彼の哲学の根底にあるのは、すべての人が平等であり、尊重されるべきであるという信念です。それは単なる理想主義ではなく、社会の現実に目を向けた上での実践的な指針でした。ネルーは、人々がより幸福で文明的な生活を送るためには、教育や経済の発展が欠かせないと考えました。その中で重要なのは、人々が自らの価値を認識し、自由と尊厳を持つ存在として社会に参加できる環境を整えることだったのです。

自らを主権者とする力

ネルーが目指したのは、人々が「運命の主人」であり「魂の船長」であると自覚することです。これは比喩的な表現でありながら、個人の自由と責任を深く内包する思想です。自らの人生を他者や環境の支配に委ねるのではなく、自らの意思と行動で未来を築く力を信じること。それが彼の哲学の核心でした。

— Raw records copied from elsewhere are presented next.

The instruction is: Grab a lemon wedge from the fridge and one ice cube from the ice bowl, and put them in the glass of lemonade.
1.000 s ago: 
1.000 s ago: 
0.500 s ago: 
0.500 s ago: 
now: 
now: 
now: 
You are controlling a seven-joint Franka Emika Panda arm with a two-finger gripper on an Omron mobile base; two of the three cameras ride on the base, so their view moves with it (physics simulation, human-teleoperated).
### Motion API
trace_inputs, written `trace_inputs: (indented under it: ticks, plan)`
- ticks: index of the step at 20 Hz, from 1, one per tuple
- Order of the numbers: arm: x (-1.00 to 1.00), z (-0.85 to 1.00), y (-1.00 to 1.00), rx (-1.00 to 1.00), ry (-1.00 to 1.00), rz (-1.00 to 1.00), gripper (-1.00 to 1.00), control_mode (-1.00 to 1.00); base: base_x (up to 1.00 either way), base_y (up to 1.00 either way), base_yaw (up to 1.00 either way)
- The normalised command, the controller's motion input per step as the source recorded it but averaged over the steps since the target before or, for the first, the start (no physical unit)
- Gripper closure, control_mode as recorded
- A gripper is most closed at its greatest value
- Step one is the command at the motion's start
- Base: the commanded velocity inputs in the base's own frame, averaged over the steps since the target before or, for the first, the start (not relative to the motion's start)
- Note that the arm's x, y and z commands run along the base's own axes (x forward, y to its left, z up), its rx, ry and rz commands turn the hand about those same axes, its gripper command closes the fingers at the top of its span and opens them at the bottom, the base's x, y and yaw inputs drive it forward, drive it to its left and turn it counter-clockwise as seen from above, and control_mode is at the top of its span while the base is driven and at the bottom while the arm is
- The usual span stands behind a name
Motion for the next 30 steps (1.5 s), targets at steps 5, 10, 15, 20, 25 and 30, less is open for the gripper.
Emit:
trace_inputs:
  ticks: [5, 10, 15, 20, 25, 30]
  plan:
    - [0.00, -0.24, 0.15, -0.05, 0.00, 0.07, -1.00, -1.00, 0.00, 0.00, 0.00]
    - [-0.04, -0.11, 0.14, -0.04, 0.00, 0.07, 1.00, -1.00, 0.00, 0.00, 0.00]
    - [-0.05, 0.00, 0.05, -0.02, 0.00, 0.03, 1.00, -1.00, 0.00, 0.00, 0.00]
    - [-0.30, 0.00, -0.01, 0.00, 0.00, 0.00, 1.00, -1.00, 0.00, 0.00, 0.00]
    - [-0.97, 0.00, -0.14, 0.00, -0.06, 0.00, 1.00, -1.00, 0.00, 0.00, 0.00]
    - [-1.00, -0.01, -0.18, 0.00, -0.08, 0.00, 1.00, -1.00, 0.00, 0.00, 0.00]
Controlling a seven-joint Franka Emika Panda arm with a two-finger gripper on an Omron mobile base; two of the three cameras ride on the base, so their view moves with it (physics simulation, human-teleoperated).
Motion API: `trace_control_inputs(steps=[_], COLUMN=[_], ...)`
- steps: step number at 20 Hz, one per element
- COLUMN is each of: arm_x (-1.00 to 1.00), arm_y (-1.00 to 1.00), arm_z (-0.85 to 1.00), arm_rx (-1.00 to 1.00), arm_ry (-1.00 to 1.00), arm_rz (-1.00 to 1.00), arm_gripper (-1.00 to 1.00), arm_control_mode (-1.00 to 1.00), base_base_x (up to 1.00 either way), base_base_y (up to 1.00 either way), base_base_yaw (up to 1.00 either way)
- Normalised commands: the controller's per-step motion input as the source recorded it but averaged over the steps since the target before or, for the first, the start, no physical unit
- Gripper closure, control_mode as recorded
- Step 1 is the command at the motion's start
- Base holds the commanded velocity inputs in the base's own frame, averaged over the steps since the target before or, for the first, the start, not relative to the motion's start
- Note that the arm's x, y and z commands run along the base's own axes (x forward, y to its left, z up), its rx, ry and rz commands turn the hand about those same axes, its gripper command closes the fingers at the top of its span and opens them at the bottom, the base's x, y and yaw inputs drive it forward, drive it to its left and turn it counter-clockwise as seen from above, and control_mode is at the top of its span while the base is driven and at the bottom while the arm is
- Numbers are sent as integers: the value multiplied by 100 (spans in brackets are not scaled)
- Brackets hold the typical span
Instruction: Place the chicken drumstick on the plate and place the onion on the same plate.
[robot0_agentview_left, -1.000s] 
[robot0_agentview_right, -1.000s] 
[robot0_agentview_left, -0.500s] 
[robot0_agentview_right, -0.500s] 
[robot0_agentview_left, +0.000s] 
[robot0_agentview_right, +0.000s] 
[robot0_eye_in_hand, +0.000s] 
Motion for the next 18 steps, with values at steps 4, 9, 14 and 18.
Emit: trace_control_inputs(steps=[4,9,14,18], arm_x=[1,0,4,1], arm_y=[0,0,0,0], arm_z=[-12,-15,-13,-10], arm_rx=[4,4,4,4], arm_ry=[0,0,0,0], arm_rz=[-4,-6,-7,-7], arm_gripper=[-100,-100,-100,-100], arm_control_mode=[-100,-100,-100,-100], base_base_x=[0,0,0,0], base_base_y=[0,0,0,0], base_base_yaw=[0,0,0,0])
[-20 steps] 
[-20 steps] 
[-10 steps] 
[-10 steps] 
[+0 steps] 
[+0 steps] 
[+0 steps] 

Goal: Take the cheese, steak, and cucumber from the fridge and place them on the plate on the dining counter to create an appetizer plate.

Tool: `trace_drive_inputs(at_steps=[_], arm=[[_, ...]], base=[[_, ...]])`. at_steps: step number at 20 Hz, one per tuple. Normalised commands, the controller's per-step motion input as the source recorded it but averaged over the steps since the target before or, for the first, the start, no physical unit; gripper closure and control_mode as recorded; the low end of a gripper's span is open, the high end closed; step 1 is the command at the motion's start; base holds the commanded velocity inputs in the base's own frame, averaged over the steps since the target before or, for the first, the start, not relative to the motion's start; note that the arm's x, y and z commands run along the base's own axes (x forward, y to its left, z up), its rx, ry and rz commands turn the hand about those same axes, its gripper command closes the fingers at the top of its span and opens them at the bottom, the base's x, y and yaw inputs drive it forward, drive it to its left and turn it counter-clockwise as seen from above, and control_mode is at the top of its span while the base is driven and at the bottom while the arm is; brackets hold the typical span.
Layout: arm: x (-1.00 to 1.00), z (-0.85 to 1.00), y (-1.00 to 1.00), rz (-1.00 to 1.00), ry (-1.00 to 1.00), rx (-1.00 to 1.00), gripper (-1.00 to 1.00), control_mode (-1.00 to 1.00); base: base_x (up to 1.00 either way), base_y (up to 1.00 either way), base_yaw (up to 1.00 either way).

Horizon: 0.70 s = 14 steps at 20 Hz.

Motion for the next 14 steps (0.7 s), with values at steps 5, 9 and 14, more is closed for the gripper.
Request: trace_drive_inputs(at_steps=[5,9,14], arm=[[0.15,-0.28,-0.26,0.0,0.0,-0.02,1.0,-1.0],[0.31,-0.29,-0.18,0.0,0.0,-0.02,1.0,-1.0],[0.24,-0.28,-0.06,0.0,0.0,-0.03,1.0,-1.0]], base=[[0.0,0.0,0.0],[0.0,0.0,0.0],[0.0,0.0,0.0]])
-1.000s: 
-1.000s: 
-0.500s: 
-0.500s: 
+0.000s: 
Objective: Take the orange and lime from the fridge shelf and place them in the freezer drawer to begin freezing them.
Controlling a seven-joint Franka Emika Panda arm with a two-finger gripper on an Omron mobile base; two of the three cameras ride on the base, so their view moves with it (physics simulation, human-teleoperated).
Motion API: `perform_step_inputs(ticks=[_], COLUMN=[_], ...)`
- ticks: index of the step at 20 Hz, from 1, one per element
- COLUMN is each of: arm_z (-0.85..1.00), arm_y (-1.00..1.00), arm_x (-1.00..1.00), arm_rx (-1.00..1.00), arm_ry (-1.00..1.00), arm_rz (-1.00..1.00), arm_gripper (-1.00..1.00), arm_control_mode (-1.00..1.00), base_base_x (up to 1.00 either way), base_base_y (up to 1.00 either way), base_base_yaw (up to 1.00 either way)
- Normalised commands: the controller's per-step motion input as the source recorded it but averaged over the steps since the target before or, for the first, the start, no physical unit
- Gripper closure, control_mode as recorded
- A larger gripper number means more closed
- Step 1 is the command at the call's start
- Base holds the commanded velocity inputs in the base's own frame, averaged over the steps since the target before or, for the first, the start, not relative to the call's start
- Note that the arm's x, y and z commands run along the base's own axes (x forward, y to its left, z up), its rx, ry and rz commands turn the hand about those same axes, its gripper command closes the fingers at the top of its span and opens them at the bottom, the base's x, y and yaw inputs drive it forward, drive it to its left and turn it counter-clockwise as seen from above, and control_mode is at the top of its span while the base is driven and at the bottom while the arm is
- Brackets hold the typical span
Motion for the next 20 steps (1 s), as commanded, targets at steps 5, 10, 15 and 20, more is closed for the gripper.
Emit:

例えば、インド独立運動の中でネルーは、植民地支配の中で失われたインド人の誇りを取り戻すために尽力しました。ガンディーの非暴力主義と共鳴しながらも、ネルーは科学技術の導入や教育改革を推進し、経済的な自立を目指しました。これは単に植民地からの解放を求める運動に留まらず、人々が自らの力で未来を切り拓くための基盤を築く努力でもあったのです。

課題と向き合う意志

ネルーの思想は、現代にも通じる多くの教訓を含んでいます。貧困や無知、不平等という社会の問題は、未だに解決されていません。それに加えて、グローバル化や気候変動などの新しい課題も私たちを取り巻いています。これらの問題に対して、私たちはどのように向き合うべきでしょうか。

ネルーの言葉にヒントがあります。それは、人間が持つ力を信じ、自由と尊厳を守るために立ち上がる意志です。具体的には、教育の普及や経済的な格差の是正、持続可能な開発など、個人が成長し、社会に貢献できる環境を整えることが求められます。また、一人ひとりが自らの可能性を認識し、それを行動に移すための支援が必要です。

まとめ

ジャワハルラール・ネルーの思想は、個人の自由と尊厳を重んじ、社会の課題に真正面から向き合う姿勢を教えてくれます。人々を支配しようとする秩序や考え方に対して、彼が示したのは、人間が持つ力と可能性を信じることの重要性です。そして、それを実現するための行動が、社会をより良く変えていく鍵となるのです。

現代に生きる私たちもまた、ネルーの言葉を心に刻み、それを実践する意志を持つべきです。自らの運命を切り拓くために、そしてより多くの人々が幸福で尊厳ある生活を送れる未来を築くために、今何ができるかを考え、行動に移しましょう。ネルーの遺した哲学は、私たちの手の中にある力を再認識させ、行動する勇気を与えてくれるものです。